▶ [REQUIRED WORK] A faithful transcription of all the data, images excluded, is the required answer.

▶ [INPUT RECORDS]
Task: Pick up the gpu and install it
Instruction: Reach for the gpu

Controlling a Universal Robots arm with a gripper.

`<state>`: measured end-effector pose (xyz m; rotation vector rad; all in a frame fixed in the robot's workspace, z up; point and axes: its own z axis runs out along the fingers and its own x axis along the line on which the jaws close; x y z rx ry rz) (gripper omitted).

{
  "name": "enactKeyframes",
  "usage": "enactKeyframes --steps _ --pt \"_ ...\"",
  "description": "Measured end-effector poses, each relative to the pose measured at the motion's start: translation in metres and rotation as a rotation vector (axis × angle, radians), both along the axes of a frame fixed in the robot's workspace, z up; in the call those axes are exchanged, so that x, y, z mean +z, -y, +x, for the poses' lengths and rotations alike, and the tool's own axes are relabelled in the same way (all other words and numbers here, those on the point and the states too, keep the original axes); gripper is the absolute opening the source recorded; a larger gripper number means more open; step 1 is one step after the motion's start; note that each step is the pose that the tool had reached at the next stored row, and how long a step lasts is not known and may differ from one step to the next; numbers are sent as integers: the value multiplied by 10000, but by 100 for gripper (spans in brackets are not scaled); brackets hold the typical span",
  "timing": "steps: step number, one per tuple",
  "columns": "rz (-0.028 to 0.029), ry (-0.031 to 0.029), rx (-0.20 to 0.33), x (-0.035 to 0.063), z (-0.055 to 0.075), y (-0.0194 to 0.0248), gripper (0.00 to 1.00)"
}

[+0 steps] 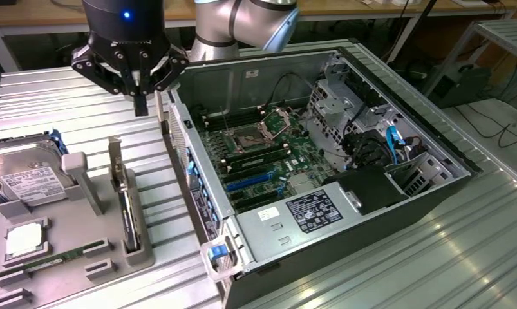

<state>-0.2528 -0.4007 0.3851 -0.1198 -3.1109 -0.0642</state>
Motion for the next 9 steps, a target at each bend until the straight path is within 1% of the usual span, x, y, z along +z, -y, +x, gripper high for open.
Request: enactKeyframes --steps 9 --pt "1 -72 0 -11 -72 6 11"
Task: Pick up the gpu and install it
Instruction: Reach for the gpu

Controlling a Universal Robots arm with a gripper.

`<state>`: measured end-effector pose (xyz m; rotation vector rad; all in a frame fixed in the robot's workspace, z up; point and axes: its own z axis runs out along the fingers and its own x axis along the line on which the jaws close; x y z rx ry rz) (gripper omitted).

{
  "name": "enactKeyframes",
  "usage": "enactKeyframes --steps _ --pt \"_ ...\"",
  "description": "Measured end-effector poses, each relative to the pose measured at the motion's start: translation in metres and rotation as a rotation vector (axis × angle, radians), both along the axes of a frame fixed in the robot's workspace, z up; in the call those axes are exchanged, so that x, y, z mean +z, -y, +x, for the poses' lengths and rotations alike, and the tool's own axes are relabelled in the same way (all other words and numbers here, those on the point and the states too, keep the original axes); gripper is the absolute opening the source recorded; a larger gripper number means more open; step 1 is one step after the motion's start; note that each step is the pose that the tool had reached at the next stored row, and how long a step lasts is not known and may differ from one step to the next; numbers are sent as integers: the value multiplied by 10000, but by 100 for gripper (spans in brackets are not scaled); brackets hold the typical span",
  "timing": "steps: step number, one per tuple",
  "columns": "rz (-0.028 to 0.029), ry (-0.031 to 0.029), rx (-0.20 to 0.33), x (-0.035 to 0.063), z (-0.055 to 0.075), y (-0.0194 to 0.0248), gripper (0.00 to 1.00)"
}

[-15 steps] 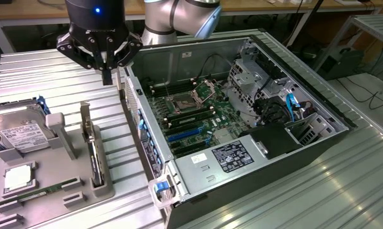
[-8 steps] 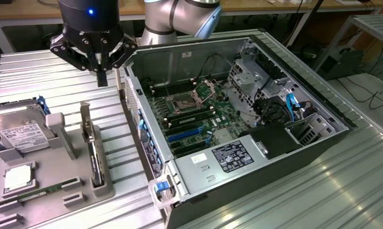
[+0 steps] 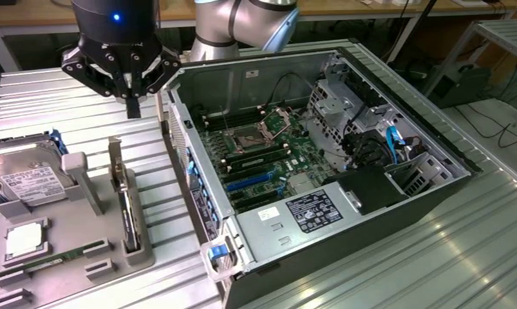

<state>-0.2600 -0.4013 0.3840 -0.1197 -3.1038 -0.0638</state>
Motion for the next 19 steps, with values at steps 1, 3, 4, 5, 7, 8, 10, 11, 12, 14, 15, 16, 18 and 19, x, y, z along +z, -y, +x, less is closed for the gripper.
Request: enactKeyframes --steps 1,3,4,5,7,8,10,11,12,14,15,16,18,19 --pt "0 -6 0 -1 -8 1 11" --pt "0 -22 0 -3 -24 2 11" --pt "1 -30 0 -5 -33 3 11" --pt "0 -37 0 -6 -41 4 11" --pt "0 -53 0 -8 -60 6 11" --pt "0 -62 0 -10 -74 8 11" --pt "0 -77 1 -12 -95 10 11" --pt "0 -85 0 -14 -107 11 11" --pt "0 -92 0 -15 -115 12 11" --pt "0 -106 0 -17 -134 14 11" --pt "0 -113 0 -18 -141 15 11" --pt "1 -120 0 -20 -151 16 11" --pt "1 -139 0 -23 -173 19 11" --pt "1 -153 0 -25 -191 21 11"
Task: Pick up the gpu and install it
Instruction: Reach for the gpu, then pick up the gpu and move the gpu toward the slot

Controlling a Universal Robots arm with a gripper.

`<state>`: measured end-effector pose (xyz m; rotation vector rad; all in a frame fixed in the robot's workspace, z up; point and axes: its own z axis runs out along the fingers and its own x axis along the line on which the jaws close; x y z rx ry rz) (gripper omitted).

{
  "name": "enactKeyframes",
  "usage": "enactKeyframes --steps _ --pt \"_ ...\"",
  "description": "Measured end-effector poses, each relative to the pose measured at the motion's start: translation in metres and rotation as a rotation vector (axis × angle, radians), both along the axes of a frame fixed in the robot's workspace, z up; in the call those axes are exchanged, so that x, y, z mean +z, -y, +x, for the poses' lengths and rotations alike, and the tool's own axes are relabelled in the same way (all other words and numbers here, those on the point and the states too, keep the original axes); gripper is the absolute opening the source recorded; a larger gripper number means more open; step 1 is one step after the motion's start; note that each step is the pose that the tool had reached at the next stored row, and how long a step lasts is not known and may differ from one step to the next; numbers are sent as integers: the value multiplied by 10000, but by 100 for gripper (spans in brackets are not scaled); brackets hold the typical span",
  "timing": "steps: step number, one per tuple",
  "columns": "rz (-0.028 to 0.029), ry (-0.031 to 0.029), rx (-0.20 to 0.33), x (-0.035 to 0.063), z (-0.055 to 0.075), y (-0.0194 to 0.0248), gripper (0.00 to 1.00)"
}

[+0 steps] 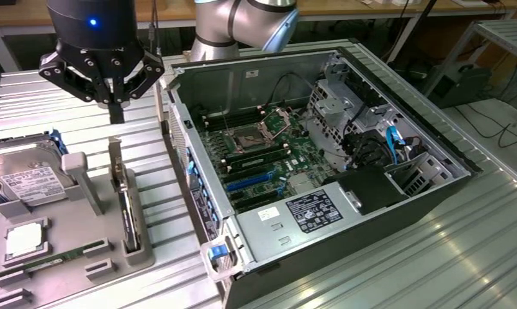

▶ [SOLUTION FOR THIS TASK]
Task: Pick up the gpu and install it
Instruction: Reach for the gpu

Controlling a Universal Robots arm with a gripper.

`<state>`: measured end-effector pose (xyz m; rotation vector rad; all in a frame fixed in the robot's workspace, z up; point and axes: its own z axis runs out along the fingers and its own x axis along the line on which the jaws close; x y z rx ry rz) (gripper omitted).

{
  "name": "enactKeyframes",
  "usage": "enactKeyframes --steps _ --pt \"_ ...\"",
  "description": "Measured end-effector poses, each relative to the pose measured at the motion's start: translation in metres and rotation as a rotation vector (axis × angle, radians), both along the axes of a frame fixed in the robot's workspace, z up; in the call those axes are exchanged, so that x, y, z mean +z, -y, +x, for the poses' lengths and rotations alike, and the tool's own axes are relabelled in the same way (all other words and numbers here, those on the point and the states too, keep the original axes); gripper is the absolute opening the source recorded; a larger gripper number means more open; step 1 is one step after the motion's start; note that each step is the pose that the tool had reached at the next stored row, and how long a step lasts is not known and may differ from one step to the next; numbers are sent as integers: the value multiplied by 10000, but by 100 for gripper (spans in brackets are not scaled); brackets hold the typical span",
  "timing": "steps: step number, one per tuple",
  "columns": "rz (-0.028 to 0.029), ry (-0.031 to 0.029), rx (-0.20 to 0.33), x (-0.035 to 0.063), z (-0.055 to 0.075), y (-0.0194 to 0.0248), gripper (0.00 to 1.00)"
}

[+0 steps] 

<state>-0.2528 -0.4007 0.3851 -0.1198 -3.1109 -0.0642</state>
Motion for the next 9 steps, a target at each bend until the straight path is within 1% of the usual span, x, y, z along +z, -y, +x, gripper high for open.
Request: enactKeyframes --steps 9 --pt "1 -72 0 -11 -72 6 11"
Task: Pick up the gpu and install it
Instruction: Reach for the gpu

Controlling a Universal Robots arm with a gripper.

`<state>`: measured end-effector pose (xyz m; rotation vector rad; all in a frame fixed in the robot's workspace, z up; point and axes: its own z axis runs out along the fingers and its own x axis along the line on which the jaws close; x y z rx ry rz) (gripper omitted).

{
  "name": "enactKeyframes",
  "usage": "enactKeyframes --steps _ --pt \"_ ...\"",
  "description": "Measured end-effector poses, each relative to the pose measured at the motion's start: translation in metres and rotation as a rotation vector (axis × angle, radians), both along the axes of a frame fixed in the robot's workspace, z up; in the call those axes are exchanged, so that x, y, z mean +z, -y, +x, for the poses' lengths and rotations alike, and the tool's own axes are relabelled in the same way (all other words and numbers here, those on the point and the states too, keep the original axes); gripper is the absolute opening the source recorded; a larger gripper number means more open; step 1 is one step after the motion's start; note that each step is the pose that the tool had reached at the next stored row, and how long a step lasts is not known and may differ from one step to the next; numbers are sent as integers: the value multiplied by 10000, but by 100 for gripper (spans in brackets are not scaled); brackets hold the typical span",
  "timing": "steps: step number, one per tuple",
  "columns": "rz (-0.028 to 0.029), ry (-0.031 to 0.029), rx (-0.20 to 0.33), x (-0.035 to 0.063), z (-0.055 to 0.075), y (-0.0194 to 0.0248), gripper (0.00 to 1.00)"
}

[-15 steps] 
[-8 steps] 
[+0 steps] 

<state>-0.2600 -0.4013 0.3840 -0.1197 -3.1038 -0.0638</state>
Motion for the next 19 steps, with values at steps 1, 3, 4, 5, 7, 8, 10, 11, 12, 14, 15, 16, 18 and 19, x, y, z along +z, -y, +x, less is closed for the gripper.
Request: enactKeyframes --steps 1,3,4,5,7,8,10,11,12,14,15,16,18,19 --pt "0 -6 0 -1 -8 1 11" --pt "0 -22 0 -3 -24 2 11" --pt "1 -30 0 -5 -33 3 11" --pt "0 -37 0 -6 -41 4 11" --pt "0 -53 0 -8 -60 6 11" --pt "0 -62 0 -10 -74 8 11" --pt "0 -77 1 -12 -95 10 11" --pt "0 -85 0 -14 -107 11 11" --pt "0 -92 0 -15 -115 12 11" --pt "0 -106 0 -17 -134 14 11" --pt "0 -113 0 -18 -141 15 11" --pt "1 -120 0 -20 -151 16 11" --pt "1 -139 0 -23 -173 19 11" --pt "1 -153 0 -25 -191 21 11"
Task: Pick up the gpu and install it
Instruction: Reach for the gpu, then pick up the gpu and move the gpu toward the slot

Controlling a Universal Robots arm with a gripper.

`<state>`: measured end-effector pose (xyz m; rotation vector rad; all in a frame fixed in the robot's workspace, z up; point and axes: its own z axis runs out along the fingers and its own x axis along the line on which the jaws close; x y z rx ry rz) (gripper omitted).

{
  "name": "enactKeyframes",
  "usage": "enactKeyframes --steps _ --pt \"_ ...\"",
  "description": "Measured end-effector poses, each relative to the pose measured at the motion's start: translation in metres and rotation as a rotation vector (axis × angle, radians), both along the axes of a frame fixed in the robot's workspace, z up; in the call those axes are exchanged, so that x, y, z mean +z, -y, +x, for the poses' lengths and rotations alike, and the tool's own axes are relabelled in the same way (all other words and numbers here, those on the point and the states too, keep the original axes); gripper is the absolute opening the source recorded; a larger gripper number means more open; step 1 is one step after the motion's start; note that each step is the pose that the tool had reached at the next stored row, and how long a step lasts is not known and may differ from one step to the next; numbers are sent as integers: the value multiplied by 10000, but by 100 for gripper (spans in brackets are not scaled); brackets hold the typical span",
  "timing": "steps: step number, one per tuple",
  "columns": "rz (-0.028 to 0.029), ry (-0.031 to 0.029), rx (-0.20 to 0.33), x (-0.035 to 0.063), z (-0.055 to 0.075), y (-0.0194 to 0.0248), gripper (0.00 to 1.00)"
}

[+0 steps] 

There is no more to this answer.